● **WHAT THIS TASK INVOLVES**
Return the data below unchanged. Drop any pictures.

● **DATA SHOWN**
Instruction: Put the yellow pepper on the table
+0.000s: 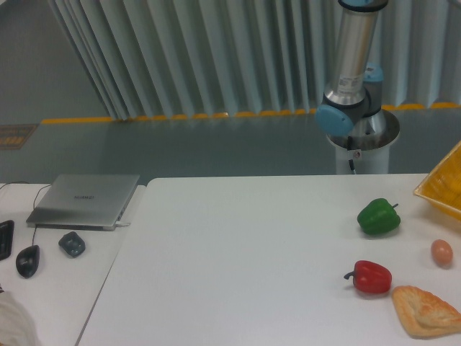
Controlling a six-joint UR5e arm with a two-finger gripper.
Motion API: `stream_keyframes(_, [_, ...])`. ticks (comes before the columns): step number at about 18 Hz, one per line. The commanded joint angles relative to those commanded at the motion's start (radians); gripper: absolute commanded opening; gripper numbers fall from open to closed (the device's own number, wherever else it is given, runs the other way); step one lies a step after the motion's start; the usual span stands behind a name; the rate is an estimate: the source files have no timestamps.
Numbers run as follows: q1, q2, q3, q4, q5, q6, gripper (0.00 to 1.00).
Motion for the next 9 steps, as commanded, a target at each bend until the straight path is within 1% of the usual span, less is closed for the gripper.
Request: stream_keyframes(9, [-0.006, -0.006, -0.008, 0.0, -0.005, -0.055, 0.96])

● **RESULT**
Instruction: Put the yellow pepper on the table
+0.000s: 
Controlling a six-joint UR5e arm with a two-finger gripper.
Motion API: `stream_keyframes(_, [_, ...])`. ticks (comes before the columns): step number at about 18 Hz, one per line. The commanded joint angles relative to those commanded at the motion's start (radians); gripper: absolute commanded opening; gripper numbers fall from open to closed (the device's own number, wherever else it is given, runs the other way); step one lies a step after the motion's start; the usual span stands behind a name; the rate is an estimate: the source files have no timestamps.
Numbers run as follows: q1, q2, q3, q4, q5, q6, gripper (0.00 to 1.00).
Motion for the next 9 steps, as commanded, a target at each bend until the straight path is within 1% of the usual span, less is closed for the gripper.
Request: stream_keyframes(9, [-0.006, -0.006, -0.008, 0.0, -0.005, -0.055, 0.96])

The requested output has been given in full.